◆ About this exercise:
When the line containing "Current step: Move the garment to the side" appears in the data below, begin copying there and stop only after the line containing "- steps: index".
──────
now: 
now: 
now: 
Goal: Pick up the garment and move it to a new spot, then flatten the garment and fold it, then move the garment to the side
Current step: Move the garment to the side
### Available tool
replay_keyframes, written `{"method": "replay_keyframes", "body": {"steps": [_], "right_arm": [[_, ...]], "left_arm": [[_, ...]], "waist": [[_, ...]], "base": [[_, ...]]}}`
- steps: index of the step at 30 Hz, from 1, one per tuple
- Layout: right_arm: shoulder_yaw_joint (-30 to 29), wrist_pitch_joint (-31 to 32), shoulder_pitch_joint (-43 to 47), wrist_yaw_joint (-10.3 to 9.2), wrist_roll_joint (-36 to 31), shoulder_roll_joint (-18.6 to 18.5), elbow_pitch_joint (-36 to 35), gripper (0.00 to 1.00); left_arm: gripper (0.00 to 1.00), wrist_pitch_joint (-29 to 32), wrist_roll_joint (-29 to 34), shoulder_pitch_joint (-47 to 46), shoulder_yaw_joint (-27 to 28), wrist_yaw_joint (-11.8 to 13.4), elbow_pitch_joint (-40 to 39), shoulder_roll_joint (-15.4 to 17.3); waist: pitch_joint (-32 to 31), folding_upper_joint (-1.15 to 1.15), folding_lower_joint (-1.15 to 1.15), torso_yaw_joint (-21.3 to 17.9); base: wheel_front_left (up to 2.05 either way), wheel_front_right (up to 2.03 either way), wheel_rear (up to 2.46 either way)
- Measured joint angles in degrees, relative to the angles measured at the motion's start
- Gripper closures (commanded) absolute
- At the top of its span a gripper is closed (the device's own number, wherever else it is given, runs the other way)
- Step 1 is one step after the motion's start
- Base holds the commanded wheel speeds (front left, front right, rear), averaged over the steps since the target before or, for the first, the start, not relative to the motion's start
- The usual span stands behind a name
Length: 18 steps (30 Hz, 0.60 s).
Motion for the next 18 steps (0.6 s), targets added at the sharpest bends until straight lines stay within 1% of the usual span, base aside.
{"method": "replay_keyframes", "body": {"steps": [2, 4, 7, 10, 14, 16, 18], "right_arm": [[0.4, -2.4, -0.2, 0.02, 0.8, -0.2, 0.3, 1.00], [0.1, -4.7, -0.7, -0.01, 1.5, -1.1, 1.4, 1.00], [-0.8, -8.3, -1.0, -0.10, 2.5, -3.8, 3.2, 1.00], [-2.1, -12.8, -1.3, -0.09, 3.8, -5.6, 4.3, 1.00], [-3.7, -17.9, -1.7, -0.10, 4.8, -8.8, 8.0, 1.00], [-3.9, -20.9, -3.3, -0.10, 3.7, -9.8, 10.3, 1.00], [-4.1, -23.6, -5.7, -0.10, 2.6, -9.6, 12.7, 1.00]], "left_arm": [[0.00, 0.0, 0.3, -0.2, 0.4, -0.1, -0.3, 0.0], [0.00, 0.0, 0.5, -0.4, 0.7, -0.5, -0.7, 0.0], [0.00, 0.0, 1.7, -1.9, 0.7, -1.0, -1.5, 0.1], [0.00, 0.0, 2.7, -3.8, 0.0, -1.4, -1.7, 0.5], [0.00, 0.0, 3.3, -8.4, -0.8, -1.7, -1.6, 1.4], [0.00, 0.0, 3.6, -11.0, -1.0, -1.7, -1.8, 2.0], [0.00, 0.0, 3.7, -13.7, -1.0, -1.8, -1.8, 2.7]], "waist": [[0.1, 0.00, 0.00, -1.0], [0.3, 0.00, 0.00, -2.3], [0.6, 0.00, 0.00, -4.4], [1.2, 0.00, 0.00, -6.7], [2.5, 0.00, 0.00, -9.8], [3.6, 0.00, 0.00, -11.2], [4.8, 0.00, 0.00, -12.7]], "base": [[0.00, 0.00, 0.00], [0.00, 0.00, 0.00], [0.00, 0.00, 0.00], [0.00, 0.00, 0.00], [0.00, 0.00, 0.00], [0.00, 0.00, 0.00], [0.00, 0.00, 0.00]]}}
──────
◆ Response area:
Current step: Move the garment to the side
### Available tool
replay_keyframes, written `{"method": "replay_keyframes", "body": {"steps": [_], "right_arm": [[_, ...]], "left_arm": [[_, ...]], "waist": [[_, ...]], "base": [[_, ...]]}}`
- steps: index of the step at 30 Hz, from 1, one per tuple

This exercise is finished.